● **Task directions**: Output the material exactly, line by line.

_ _ _ _ _ _ _

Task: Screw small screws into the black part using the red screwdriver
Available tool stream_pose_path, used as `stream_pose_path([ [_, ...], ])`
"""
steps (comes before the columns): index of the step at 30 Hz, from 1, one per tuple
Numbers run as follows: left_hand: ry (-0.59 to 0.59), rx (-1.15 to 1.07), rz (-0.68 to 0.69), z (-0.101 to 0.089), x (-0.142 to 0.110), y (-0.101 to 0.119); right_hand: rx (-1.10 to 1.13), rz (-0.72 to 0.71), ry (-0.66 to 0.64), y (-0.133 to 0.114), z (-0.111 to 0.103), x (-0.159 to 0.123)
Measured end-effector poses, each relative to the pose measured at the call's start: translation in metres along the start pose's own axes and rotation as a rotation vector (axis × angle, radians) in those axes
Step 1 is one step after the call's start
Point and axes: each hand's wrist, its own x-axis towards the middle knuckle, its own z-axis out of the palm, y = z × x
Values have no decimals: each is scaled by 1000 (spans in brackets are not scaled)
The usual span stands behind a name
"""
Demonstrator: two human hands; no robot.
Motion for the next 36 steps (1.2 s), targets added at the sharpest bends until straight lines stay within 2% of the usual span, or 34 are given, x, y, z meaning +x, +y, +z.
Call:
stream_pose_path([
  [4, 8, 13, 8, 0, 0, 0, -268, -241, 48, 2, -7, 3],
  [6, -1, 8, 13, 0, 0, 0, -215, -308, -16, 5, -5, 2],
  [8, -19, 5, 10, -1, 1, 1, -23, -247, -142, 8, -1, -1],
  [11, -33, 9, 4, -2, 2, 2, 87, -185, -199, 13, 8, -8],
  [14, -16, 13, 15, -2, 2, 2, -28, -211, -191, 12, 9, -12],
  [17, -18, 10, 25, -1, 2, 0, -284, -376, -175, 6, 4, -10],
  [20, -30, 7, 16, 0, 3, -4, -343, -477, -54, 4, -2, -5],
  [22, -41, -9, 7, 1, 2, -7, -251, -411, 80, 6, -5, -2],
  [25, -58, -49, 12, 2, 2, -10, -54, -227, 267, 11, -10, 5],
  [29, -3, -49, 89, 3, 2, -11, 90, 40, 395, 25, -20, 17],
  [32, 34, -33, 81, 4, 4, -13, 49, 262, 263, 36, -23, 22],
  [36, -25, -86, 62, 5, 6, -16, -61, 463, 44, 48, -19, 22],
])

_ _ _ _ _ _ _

● **Response to this exercise**:
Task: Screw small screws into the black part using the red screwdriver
Available tool stream_pose_path, used as `stream_pose_path([ [_, ...], ])`
"""
steps (comes before the columns): index of the step at 30 Hz, from 1, one per tuple
Numbers run as follows: left_hand: ry (-0.59 to 0.59), rx (-1.15 to 1.07), rz (-0.68 to 0.69), z (-0.101 to 0.089), x (-0.142 to 0.110), y (-0.101 to 0.119); right_hand: rx (-1.10 to 1.13), rz (-0.72 to 0.71), ry (-0.66 to 0.64), y (-0.133 to 0.114), z (-0.111 to 0.103), x (-0.159 to 0.123)
Measured end-effector poses, each relative to the pose measured at the call's start: translation in metres along the start pose's own axes and rotation as a rotation vector (axis × angle, radians) in those axes
Step 1 is one step after the call's start
Point and axes: each hand's wrist, its own x-axis towards the middle knuckle, its own z-axis out of the palm, y = z × x
Values have no decimals: each is scaled by 1000 (spans in brackets are not scaled)
The usual span stands behind a name
"""
Demonstrator: two human hands; no robot.
Motion for the next 36 steps (1.2 s), targets added at the sharpest bends until straight lines stay within 2% of the usual span, or 34 are given, x, y, z meaning +x, +y, +z.
Call:
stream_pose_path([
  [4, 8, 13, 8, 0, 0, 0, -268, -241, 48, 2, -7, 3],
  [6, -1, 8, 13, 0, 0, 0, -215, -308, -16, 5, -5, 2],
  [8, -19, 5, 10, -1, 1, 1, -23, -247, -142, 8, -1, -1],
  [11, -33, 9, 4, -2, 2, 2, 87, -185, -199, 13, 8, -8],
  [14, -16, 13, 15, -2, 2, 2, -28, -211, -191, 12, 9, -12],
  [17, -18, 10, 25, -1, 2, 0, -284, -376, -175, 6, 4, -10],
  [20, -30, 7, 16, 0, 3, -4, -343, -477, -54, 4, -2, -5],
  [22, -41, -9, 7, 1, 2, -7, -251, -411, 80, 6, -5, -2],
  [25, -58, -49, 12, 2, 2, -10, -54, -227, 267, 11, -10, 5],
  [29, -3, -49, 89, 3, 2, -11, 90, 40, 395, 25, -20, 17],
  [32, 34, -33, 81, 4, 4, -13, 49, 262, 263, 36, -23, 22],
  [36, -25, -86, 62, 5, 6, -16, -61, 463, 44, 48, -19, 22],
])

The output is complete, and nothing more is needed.